The result of this has been the building of equal and co-ordinate centers of power that each exercises a portion of God’s delegated authority in their particular realm. In this way sovereignty was shared with the intent that God would be honored and tyranny would be avoided; God honored because absolute sovereignty remained invested in God alone — tyranny avoided because with God’s delegated sovereignty diffused throughout a society none of the equal and co-ordinate centers of power would be able to rise above the other to seize complete and total sovereignty.

B.) It likewise has always been the view of the Reformed That Man Is Sinful

Scripture teaches that all of us “were by nature the children of wrath, even as others.”

Scripture teaches “all have sinned and fallen short of the glory of God.”

Scripture teaches that believers likewise continue to struggle against sin. (Romans 7)

This view of man as sinner reinforced some observations that we’ve already made.

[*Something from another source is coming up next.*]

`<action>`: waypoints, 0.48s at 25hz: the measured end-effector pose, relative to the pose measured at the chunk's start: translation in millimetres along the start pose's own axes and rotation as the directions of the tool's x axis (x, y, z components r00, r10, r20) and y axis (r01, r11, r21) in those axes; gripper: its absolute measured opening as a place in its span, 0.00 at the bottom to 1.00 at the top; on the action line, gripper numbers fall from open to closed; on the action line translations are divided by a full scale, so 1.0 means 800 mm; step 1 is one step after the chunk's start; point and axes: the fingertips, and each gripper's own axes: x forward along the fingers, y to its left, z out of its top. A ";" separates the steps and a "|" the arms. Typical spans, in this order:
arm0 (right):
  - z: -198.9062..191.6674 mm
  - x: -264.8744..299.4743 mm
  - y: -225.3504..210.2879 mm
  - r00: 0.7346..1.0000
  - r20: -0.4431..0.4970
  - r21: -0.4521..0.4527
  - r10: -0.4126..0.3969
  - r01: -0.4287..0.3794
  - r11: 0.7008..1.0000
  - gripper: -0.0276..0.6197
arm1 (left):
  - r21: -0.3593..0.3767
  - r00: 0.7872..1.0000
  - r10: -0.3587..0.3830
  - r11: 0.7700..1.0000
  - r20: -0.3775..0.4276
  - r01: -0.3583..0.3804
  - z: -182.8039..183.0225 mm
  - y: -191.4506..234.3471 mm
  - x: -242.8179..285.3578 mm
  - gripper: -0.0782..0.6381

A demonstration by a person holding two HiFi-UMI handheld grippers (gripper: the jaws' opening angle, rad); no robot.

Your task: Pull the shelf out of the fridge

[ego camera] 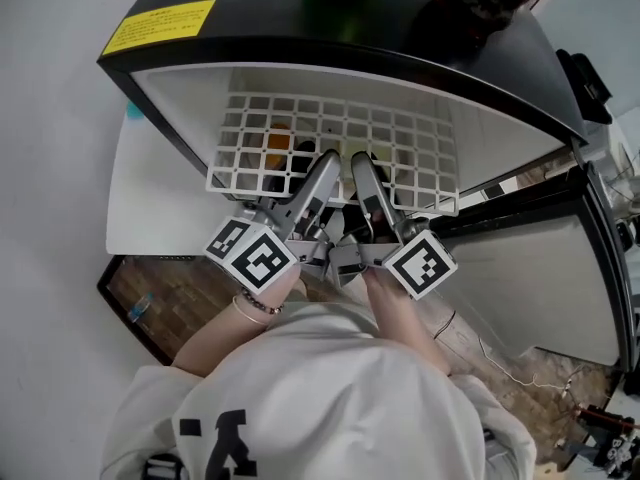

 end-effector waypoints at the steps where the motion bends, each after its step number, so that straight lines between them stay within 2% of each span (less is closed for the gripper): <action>1: 0.000 -0.001 0.002 1.000 -0.001 -0.002 0.003 -0.003 1.000 0.29 | 0.000 1.000 0.002 1.000 0.000 -0.002 0.000 -0.001 -0.001 0.42; 12: -0.006 -0.007 0.003 1.000 -0.028 -0.001 -0.001 0.001 1.000 0.27 | -0.002 0.999 0.041 0.999 0.006 -0.041 -0.003 0.000 -0.010 0.39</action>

Because Man is a sinner Reformed notions of Government have always been to limit the power of Government and Governors,

“It is therefore most wholesome for magistrates and officers in church and commonwealth never to affect more liberty and authority than will do them good, and the people good: for whatever transcendent power is given will certainly overrun those that give it and those that receive it…. It is necessary, therefore, that all power that is on earth be limited, church power or other. If there be power given to speak great things, then look for blasphemies, look for licentious abuse of it….It is therefore fit for every man to be studious of the bounds which the Lord hath set: and for the people, in whom fundamentally all power lies, to give as much power as God in His word gives to men.”

John Cotton (1584-1652)

This distrust of a Government that does not know its boundaries as expressed by the Reformed minister John Cotton in the 17th century is echoed again by the Deist Thomas Jefferson in the 18th century.

“The two enemies of the people are criminals and government, so let us tie the second down with the chains of the Constitution so the second will not become the legalized version of the first.” – Thomas Jefferson

The Puritans created a worldview that was unknowingly accepted even by their posterity that no longer walked with God.

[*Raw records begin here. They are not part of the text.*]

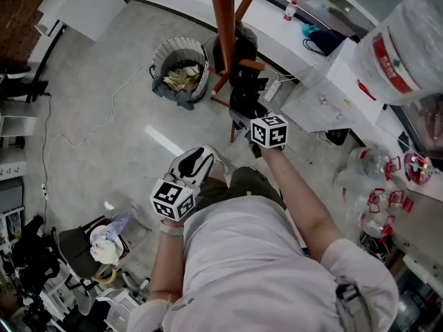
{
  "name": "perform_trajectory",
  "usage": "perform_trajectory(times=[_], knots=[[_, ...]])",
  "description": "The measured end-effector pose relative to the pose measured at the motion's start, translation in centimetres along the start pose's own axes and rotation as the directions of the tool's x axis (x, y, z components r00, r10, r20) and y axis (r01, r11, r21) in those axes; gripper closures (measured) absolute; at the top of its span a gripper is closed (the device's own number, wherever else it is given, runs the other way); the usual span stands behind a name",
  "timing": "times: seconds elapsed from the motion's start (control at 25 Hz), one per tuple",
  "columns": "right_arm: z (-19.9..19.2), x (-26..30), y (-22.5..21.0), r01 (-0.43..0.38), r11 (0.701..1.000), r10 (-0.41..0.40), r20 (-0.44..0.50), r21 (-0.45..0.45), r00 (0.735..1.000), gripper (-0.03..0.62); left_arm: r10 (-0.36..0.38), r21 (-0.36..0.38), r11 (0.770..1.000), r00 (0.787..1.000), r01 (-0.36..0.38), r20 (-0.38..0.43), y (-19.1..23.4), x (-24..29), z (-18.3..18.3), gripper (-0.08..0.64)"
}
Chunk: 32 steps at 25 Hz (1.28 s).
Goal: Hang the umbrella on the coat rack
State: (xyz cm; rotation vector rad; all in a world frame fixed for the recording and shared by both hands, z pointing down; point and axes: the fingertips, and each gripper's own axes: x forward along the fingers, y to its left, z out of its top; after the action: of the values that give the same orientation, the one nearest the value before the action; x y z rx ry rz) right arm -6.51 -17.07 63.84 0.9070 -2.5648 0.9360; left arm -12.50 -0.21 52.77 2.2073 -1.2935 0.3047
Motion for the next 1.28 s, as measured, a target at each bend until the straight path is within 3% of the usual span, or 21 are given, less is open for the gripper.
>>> perform_trajectory(times=[0.32, 0.72, 1.0, 1.28], knots=[[0.2, -2.9, -0.7, 0.037, 0.999, -0.036, 0.04, -0.01, 0.999, 0.216, -0.018, 0.02, 1.0, 1.0, 0.018, 0.009, -1.6, 0.4, -0.2, 0.449], [1.5, -8.0, 1.5, -0.035, 0.999, 0.037, 0.118, -0.013, 0.992, 0.22, -0.082, 0.071, 0.994, 0.996, 0.08, 0.021, -3.0, 1.8, 0.9, 0.449], [3.9, -12.3, 3.5, -0.013, 0.998, 0.024, 0.182, -0.061, 0.983, 0.291, -0.181, 0.121, 0.977, 0.983, 0.178, 0.014, -3.4, 3.8, 3.2, 0.449], [6.0, -17.0, 5.1, 0.075, 0.996, -0.057, 0.282, -0.051, 0.958, 0.396, -0.306, 0.17, 0.938, 0.952, 0.303, -0.005, -4.6, 5.3, 6.0, 0.449]])
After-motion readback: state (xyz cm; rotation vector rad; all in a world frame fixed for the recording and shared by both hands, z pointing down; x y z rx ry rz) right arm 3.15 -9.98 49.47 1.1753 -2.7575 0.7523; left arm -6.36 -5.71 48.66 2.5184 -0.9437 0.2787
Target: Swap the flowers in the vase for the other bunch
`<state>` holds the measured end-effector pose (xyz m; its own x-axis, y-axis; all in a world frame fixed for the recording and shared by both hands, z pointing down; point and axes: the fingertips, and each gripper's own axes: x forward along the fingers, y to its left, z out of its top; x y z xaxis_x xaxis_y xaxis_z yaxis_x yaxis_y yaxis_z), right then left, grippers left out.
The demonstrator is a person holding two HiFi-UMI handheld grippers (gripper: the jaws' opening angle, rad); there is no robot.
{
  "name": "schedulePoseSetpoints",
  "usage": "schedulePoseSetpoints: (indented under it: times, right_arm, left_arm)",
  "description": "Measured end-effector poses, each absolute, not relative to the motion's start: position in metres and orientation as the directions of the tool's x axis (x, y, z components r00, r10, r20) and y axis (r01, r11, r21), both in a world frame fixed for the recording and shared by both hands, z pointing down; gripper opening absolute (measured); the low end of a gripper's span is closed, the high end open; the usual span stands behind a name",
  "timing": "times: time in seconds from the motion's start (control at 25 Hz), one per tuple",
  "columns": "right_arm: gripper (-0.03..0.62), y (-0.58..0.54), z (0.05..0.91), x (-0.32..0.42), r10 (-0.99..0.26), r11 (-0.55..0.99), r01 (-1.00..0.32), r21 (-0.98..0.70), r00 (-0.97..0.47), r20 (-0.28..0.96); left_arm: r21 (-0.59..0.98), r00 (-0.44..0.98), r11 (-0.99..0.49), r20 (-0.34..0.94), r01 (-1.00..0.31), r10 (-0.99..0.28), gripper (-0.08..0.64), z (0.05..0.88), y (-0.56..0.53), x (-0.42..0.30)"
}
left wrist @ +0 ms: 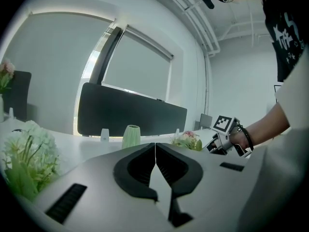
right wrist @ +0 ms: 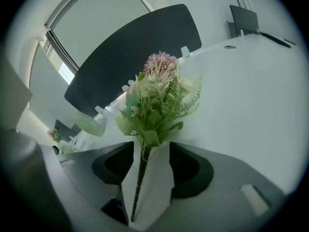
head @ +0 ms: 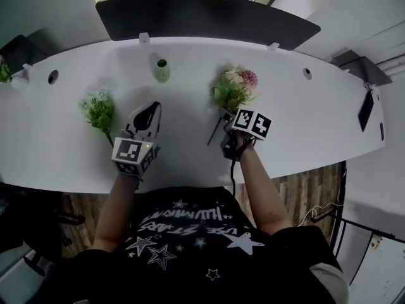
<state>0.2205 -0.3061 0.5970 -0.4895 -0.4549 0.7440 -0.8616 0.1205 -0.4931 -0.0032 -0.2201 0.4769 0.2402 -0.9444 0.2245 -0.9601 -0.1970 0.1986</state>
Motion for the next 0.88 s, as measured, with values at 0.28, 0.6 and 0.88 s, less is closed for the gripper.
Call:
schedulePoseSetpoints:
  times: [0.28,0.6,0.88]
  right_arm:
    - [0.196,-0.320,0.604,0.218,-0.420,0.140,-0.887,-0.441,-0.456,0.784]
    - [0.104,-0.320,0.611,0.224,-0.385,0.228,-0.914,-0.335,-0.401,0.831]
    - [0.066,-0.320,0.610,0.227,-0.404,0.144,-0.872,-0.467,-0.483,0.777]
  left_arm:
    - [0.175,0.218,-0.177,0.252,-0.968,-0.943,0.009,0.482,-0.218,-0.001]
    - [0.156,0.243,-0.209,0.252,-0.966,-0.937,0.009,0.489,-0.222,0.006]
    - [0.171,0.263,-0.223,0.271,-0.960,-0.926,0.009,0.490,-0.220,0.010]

Since man was a sinner no man should be given to much power. Reformation theology agreed that power tends to corrupt and absolute power corrupts absolutely. Because Reformed people believed with the Scriptures that man was a sinner they introduced checks and balances and plurality of leadership into the forms of government that they built.

Now, these two general considerations should already give us a principle in our voting Tuesday – and that principle is that when we vote we should be voting against any candidate or party that desires to consolidate power into one person or to a centralized location.

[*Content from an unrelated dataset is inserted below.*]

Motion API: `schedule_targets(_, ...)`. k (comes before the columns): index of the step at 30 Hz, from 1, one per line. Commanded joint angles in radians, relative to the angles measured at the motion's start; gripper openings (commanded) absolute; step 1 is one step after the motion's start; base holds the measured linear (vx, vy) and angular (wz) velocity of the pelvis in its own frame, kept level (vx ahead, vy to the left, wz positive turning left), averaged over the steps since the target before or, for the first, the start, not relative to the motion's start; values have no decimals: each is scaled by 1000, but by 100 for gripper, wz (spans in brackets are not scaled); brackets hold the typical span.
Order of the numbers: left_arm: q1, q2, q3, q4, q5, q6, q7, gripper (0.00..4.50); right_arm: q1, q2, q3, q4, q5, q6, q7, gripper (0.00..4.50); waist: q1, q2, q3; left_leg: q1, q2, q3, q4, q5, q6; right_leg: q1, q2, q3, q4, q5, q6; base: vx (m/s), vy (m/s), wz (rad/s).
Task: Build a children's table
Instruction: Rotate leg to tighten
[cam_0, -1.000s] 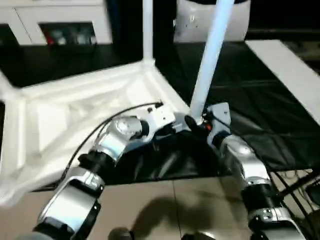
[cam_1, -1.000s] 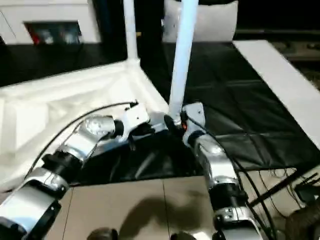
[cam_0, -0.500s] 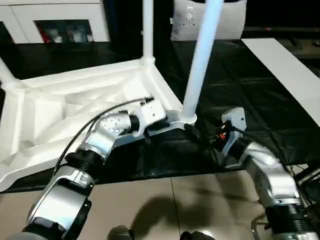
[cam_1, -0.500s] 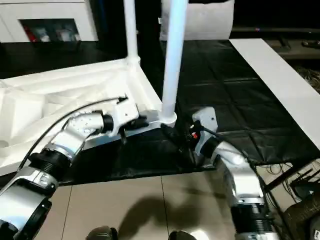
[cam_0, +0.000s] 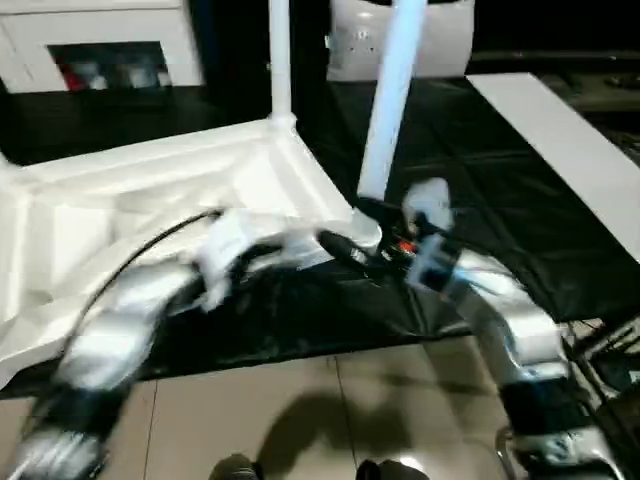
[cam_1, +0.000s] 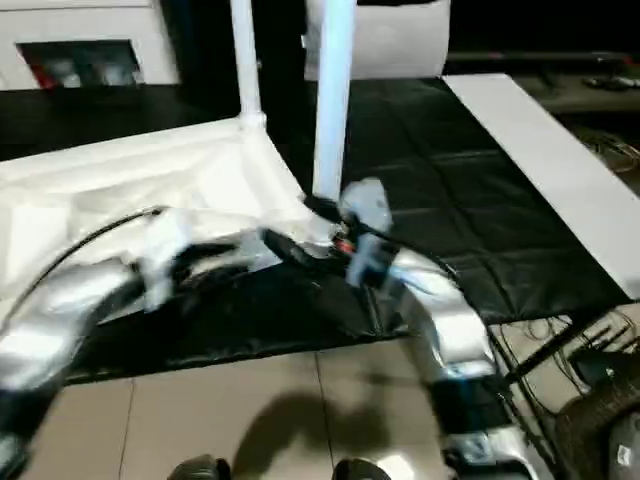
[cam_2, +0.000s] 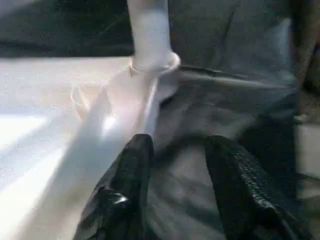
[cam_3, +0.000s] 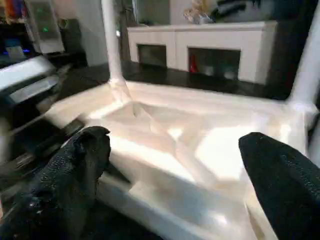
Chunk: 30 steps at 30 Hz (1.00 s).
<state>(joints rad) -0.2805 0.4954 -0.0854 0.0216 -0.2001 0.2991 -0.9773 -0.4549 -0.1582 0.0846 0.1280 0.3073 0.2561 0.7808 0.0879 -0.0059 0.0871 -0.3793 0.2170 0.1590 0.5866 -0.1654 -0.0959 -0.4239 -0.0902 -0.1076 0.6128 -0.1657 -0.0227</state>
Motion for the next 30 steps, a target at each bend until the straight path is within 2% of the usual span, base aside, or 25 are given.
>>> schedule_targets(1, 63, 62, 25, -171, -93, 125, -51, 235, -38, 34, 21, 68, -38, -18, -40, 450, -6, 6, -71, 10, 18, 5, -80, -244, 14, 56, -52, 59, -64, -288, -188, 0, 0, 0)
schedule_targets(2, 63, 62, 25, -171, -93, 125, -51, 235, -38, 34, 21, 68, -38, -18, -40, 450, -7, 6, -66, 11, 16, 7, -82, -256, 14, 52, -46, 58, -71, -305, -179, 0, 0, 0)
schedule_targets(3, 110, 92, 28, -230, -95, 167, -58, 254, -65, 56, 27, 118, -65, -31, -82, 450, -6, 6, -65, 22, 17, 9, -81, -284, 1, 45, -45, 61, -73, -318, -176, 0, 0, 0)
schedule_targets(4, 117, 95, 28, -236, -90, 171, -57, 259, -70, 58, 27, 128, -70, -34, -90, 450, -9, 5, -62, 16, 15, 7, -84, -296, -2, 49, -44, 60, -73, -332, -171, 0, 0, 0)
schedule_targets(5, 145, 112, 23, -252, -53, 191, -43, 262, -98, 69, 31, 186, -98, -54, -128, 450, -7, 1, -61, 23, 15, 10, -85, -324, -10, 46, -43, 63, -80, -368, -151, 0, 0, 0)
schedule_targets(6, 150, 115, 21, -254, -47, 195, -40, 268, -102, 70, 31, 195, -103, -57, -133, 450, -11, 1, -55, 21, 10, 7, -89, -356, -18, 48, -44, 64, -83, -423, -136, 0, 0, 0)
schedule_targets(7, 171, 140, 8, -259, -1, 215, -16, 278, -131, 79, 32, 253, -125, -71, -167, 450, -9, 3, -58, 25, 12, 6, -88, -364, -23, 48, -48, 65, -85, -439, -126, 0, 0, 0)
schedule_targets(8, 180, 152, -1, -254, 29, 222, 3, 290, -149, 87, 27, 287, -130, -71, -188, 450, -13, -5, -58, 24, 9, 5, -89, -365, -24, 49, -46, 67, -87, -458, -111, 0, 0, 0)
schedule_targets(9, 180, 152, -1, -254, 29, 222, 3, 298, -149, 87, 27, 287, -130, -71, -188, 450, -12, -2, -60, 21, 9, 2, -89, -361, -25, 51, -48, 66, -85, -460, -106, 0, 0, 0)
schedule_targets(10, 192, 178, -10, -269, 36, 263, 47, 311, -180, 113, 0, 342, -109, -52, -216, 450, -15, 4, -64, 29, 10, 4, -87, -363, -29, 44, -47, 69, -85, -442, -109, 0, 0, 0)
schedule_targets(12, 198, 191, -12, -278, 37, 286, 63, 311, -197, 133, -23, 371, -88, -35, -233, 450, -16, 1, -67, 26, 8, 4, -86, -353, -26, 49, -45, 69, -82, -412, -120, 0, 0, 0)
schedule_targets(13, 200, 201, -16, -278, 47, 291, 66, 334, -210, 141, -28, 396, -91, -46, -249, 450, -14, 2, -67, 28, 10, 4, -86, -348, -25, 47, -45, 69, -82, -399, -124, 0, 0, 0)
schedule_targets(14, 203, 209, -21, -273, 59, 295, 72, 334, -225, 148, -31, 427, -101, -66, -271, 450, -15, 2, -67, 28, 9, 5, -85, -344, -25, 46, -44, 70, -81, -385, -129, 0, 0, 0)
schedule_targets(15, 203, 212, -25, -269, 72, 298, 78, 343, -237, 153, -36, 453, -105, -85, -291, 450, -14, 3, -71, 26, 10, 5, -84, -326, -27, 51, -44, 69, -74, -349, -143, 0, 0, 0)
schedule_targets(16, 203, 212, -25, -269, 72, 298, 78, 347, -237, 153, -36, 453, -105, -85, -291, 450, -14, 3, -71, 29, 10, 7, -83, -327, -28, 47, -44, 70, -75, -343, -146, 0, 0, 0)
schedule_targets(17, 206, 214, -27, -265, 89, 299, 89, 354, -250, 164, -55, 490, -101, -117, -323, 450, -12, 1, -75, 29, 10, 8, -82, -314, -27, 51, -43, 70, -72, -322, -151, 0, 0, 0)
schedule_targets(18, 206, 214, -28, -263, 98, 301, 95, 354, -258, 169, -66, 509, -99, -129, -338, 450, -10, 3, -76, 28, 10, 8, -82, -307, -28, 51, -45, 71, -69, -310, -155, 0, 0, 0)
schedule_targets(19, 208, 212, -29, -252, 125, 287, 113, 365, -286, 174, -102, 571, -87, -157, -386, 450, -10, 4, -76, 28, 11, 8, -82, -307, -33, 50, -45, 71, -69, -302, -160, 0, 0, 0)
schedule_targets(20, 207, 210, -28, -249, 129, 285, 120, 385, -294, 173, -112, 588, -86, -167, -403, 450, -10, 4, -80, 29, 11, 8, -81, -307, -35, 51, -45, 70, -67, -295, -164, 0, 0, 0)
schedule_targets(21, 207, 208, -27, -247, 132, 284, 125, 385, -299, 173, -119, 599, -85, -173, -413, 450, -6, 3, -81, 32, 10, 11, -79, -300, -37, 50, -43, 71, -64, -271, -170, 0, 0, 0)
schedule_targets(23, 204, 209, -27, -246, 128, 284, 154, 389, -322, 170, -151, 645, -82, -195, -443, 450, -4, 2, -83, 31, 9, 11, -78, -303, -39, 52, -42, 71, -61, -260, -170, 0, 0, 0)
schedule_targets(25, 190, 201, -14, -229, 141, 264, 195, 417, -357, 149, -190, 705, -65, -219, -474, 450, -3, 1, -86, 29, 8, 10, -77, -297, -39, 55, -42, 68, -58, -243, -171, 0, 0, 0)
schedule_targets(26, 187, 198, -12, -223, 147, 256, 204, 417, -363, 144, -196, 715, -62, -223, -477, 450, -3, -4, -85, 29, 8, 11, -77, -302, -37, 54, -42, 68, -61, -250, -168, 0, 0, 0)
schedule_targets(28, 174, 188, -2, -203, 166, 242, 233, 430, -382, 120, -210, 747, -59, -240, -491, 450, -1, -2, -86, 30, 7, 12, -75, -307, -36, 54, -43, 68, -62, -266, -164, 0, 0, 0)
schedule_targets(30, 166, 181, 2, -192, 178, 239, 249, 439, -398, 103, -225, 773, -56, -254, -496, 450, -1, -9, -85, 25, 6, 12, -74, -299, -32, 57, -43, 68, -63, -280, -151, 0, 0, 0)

We have a need to realize in our voting that when we vote to consolidate and centralize political power we are at the same time voting against the other realms that God has ordained to delegate authority. When we vote for those who will empower the State to be responsible to feed, clothe, and educate our children, we vote against the sovereignty that God has delegated to the Family. When we vote for those who might restrict what can be said in the pulpit we vote against the Church.

As voters we must realize that temporal sovereignty is not infinite and whenever you invest one realm with more sovereignty you at that point divest sovereignty from some other realm where God has appointed it to be.

It is interesting that our Constitution is a document that reflects all of this. It is a document that was intended to limit the Federal Government with specific delegated and enumerated powers. It was crafted to restrict the Federal government to doing a number of very limited things.

It is my conviction that when we vote for candidates or parties that desire to increasingly centralize and grow Government, whether in Lansing or in Washington, we are voting against Scripture which insists that God alone has the kind of sovereignty that the State is seeking to accrue. Such voting by Christians often pursued under the notion that the State will take care of them and their interest belies an underlying attitude that the State is the institution that can provide our salvation.

It is my conviction that when we vote for candidates or parties that desire to increasingly centralize and grow Government, and we do this when we vote for people who desire to increase the funds of Government at the expense of family income, we are voting against the wisdom of Scripture that reminds us that man is sinful.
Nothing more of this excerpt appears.